It can be complicated to get the correct link line for MKL, so Intel has provided a tool which will give you the link line with the libraries in the right order.

  • https://software.intel.com/en-us/articles/intel-mkl-link-line-advisor

Pick the version of MKL you are using (for the Intel 2018 compiler it should be Intel(R) MKL 2018.0), and these options:

  • OS: Linux
  • Pick your compiler. BLAS and LAPACK are Fortran95 interfaces, to select them pick a Fortran compiler.
  • Architecture: Intel(R) 64
  • You can choose what type of linking you prefer. Dynamic linking means the libraries are linked at runtime and use the .so library, while static means they are linked at compile time and use the .a library. The Single Dynamic Library for later MKL versions will mean MKL will do clever things to work out which parts of it you are using.
  • Interface layer: 64-bit integer
  • Threading layer: You probably want sequential threading in most cases.
  • Select additional libraries (ScaLAPACK) if required.
  • Select Intel MPI if required.
  • Select 'Link with Intel MKL libraries explicitly'

You'll get something like this:

${MKLROOT}/lib/intel64/libmkl_blas95_ilp64.a ${MKLROOT}/lib/intel64/libmkl_lapack95_ilp64.a -L${MKLROOT}/lib/intel64 -lmkl_scalapack_ilp64 -lmkl_intel_ilp64 -lmkl_sequential -lmkl_core -lmkl_blacs_intelmpi_ilp64 -lpthread -lm -ldl

and compiler options:

-i8 -I${MKLROOT}/include/intel64/ilp64 -I${MKLROOT}/include

It is a good idea to double check the library locations given by the tool are correct: do an ls ${MKLROOT}/lib/intel64 and make sure the directory exists and contains the libraries. In the past there have been slight path differences between tool and install for some versions.

OpenBLAS§

We have native threads, OpenMP and serial versions of OpenBLAS. Type module avail openblas to see the available versions.

Linking OpenBLAS§

Our OpenBLAS modules now contain symlinks for libblas and liblapack that both point to libopenblas. This means that the default -lblas -llapack will in fact work.

This is how you would normally link OpenBLAS:

-L${OPENBLASROOT}/lib -lopenblas

If code you are compiling requires separate entries for BLAS and LAPACK, set them both to -lopenblas.

Troubleshooting: OpenMP loop warning§

If you are running a threaded program and get this warning:

OpenBLAS Warning : Detect OpenMP Loop and this application may hang. Please rebuild the library with USE_OPENMP=1 option.
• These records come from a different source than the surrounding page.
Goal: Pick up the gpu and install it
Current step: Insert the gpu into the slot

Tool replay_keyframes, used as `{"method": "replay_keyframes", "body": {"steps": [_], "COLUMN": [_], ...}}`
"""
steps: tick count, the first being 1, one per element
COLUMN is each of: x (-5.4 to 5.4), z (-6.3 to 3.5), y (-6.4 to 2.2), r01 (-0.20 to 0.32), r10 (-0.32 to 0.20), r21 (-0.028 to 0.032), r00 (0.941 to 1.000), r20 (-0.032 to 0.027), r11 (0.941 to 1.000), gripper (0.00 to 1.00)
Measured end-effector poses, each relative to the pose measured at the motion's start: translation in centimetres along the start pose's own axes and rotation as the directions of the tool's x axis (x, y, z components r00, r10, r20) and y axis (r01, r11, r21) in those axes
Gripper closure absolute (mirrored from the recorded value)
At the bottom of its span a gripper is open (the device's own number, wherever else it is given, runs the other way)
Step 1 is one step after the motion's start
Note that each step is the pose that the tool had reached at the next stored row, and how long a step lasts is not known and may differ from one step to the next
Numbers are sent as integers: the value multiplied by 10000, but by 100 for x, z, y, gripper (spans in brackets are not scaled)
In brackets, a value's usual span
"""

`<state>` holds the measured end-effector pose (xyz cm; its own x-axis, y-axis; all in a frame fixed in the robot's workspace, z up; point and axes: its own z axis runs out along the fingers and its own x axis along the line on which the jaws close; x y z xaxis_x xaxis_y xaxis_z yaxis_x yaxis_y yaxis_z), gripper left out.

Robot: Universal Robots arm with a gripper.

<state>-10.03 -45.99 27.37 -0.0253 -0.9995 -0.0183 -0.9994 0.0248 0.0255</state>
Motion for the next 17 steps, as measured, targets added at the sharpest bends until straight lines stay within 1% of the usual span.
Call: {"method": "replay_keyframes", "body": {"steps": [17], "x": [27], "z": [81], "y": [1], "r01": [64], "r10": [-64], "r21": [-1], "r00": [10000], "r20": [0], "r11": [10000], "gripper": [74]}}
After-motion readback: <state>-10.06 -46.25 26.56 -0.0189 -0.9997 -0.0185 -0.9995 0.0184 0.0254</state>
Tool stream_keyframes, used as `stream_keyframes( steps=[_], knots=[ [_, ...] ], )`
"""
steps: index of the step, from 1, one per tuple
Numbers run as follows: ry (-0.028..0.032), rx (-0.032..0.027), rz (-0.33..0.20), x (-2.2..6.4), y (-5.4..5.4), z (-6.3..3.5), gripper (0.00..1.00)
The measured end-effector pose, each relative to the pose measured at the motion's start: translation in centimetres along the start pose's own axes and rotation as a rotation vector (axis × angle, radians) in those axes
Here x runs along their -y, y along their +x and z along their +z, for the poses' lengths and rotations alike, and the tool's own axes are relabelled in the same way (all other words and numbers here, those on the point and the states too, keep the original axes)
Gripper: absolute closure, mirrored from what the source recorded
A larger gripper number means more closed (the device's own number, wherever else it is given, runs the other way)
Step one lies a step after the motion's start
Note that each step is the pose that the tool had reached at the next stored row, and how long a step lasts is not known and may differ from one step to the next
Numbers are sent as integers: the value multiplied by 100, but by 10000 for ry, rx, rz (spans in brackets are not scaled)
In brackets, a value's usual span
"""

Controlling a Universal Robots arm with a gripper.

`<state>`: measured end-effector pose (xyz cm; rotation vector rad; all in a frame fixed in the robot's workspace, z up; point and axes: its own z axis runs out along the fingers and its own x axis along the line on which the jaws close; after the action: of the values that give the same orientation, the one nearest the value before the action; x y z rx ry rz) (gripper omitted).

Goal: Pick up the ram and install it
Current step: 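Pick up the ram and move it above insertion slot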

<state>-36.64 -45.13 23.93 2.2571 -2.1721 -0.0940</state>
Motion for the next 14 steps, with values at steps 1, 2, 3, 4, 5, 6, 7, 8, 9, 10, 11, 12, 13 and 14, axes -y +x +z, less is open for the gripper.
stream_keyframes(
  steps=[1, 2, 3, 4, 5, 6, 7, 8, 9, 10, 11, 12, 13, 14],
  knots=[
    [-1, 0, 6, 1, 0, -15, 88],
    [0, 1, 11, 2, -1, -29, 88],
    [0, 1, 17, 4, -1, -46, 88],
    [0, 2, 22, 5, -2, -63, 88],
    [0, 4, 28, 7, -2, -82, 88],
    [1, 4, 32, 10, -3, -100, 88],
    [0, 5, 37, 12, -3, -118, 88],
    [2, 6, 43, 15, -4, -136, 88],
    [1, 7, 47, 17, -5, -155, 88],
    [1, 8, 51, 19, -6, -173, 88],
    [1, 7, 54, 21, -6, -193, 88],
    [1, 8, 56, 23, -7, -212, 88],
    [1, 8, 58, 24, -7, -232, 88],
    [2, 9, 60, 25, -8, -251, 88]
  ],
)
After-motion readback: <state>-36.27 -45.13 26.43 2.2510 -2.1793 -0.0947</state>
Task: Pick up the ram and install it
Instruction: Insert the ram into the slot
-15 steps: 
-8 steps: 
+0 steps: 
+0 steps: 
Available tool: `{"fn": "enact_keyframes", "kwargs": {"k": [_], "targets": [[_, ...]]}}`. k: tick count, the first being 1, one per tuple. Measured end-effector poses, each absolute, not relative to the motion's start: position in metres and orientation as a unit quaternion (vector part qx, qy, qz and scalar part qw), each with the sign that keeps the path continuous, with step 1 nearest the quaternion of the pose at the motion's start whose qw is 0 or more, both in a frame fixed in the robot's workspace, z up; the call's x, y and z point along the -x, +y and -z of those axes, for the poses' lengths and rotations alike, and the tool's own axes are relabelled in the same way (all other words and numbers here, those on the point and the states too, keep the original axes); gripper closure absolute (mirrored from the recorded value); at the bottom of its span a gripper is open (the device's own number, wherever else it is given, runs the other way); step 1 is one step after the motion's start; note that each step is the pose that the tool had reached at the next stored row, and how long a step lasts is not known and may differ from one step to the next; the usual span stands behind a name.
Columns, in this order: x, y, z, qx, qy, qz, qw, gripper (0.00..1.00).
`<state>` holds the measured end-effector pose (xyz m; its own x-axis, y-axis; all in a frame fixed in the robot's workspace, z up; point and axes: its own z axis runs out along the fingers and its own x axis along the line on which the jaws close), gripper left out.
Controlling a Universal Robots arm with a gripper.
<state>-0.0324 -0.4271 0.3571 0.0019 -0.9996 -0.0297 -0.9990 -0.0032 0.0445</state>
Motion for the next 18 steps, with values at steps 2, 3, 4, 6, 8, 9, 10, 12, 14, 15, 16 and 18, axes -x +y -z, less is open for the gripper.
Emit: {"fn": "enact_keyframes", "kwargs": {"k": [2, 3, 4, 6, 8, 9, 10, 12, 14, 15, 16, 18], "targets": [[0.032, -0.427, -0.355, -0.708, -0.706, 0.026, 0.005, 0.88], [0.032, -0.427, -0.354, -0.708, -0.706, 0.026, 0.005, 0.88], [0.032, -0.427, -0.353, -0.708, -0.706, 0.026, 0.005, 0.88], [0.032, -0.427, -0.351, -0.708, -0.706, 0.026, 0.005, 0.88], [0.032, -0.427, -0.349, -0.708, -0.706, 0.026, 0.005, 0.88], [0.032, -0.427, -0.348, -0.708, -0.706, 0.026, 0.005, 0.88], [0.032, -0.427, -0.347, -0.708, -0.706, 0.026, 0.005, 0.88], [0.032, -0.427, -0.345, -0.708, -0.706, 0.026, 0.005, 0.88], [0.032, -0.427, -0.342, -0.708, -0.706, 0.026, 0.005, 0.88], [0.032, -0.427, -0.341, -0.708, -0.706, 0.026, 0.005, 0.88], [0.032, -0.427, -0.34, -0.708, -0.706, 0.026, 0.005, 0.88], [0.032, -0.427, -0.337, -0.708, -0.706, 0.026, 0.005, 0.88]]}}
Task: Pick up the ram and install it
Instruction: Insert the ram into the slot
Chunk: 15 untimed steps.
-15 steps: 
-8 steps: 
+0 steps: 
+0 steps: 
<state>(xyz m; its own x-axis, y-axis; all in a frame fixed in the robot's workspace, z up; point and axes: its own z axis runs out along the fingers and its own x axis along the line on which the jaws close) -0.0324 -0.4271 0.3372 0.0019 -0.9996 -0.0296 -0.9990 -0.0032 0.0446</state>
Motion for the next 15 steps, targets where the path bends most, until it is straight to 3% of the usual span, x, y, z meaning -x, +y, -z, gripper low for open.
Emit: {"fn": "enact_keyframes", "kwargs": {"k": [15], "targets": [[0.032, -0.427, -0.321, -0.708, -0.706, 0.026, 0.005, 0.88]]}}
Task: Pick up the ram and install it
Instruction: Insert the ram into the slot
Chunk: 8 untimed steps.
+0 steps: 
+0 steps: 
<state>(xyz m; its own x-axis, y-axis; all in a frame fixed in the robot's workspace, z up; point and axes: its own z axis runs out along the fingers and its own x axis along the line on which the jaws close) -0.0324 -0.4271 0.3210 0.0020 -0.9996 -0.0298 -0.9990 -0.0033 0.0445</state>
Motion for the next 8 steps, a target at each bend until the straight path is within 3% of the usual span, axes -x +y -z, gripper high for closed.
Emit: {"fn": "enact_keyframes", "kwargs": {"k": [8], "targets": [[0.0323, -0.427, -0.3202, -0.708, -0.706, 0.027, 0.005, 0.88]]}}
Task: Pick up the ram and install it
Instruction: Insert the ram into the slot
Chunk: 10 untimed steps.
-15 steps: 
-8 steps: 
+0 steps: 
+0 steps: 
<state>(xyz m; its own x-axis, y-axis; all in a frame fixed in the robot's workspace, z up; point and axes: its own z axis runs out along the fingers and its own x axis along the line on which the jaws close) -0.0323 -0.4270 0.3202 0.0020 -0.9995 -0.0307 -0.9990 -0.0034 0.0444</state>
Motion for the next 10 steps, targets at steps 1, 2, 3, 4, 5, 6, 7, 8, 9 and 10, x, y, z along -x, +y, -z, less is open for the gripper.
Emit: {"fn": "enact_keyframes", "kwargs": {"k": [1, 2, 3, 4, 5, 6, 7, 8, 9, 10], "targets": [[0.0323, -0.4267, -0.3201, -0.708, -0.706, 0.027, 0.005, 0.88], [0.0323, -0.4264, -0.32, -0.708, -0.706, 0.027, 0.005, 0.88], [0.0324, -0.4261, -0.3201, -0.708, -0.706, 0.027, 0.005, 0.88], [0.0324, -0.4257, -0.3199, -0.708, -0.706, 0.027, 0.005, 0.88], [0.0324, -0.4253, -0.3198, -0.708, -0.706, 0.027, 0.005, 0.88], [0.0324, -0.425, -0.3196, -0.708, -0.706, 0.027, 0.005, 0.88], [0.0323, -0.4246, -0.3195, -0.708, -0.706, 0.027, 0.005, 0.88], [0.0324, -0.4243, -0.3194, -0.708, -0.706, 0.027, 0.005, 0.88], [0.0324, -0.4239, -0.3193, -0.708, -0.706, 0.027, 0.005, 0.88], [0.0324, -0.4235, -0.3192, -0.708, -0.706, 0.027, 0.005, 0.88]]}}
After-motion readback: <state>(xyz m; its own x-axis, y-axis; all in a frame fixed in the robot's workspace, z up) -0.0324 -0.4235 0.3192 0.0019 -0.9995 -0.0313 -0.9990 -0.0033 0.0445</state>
Then tell OpenBLAS to use only one thread by adding the below to your jobscript (this overrides $OMP_NUM_THREADS for OpenBLAS only):

export OPENBLAS_NUM_THREADS=1

If it is your own code, you can also set it in the code with the function

void openblas_set_num_threads(int num_threads);

You can avoid this error by compiling with one of the native-threads or serial OpenBLAS modules instead of the openmp one.

ATLAS§

We would generally recommend using OpenBLAS instead at present, but we do have ATLAS modules.

Dynamic linking ATLAS§

There is one combined library each for serial and threaded ATLAS (in most circumstances you probably want the serial version).

Serial:

-L${ATLASROOT}/lib -lsatlas

Threaded:

-L${ATLASROOT}/lib -ltatlas

Static linking ATLAS§

There are multiple libraries to link.

Serial:

-L${ATLASROOT}/lib -llapack -lf77blas -lcblas -latlas

Threaded:

-L${ATLASROOT}/lib -llapack -lptf77blas -lptcblas -latlas

Troubleshooting: libgfortran or lifcore cannot be found§

If you get a runtime error saying that libgfortran.so cannot be found, you need to add -lgfortran to your link line.

The Intel equivalent is -lifcore.

You can do a module show on the compiler module you are using to see where the Fortran libraries are located if you need to give a full path to them.

Installing additional packages for an existing scripting language§

Python§

There are python2/recommended and python3/recommended module bundles you will see if you type module avail python. These use a virtualenv, have a lot of Python packages installed already, like numpy and scipy (see the Python package list) and have pip set up for you.

Load the GNU compiler§

Our Python installs were built with GCC. You can run them without problems with the default Intel compilers loaded because it also depends on the gcc-libs/4.9.2 module. However, when you are installing your own Python packages you should make sure you have the GNU compiler module loaded. This is to avoid the situation where you build your package with the Intel compiler and then try to run it with our GNU-based Python. If it compiled any C code, it will be unable to find Intel-specific instructions and give you errors.

Change your compiler module:

module unload compilers
module load compilers/gnu/4.9.2

If you get an error like this when trying to run something, you built a package with the Intel compiler.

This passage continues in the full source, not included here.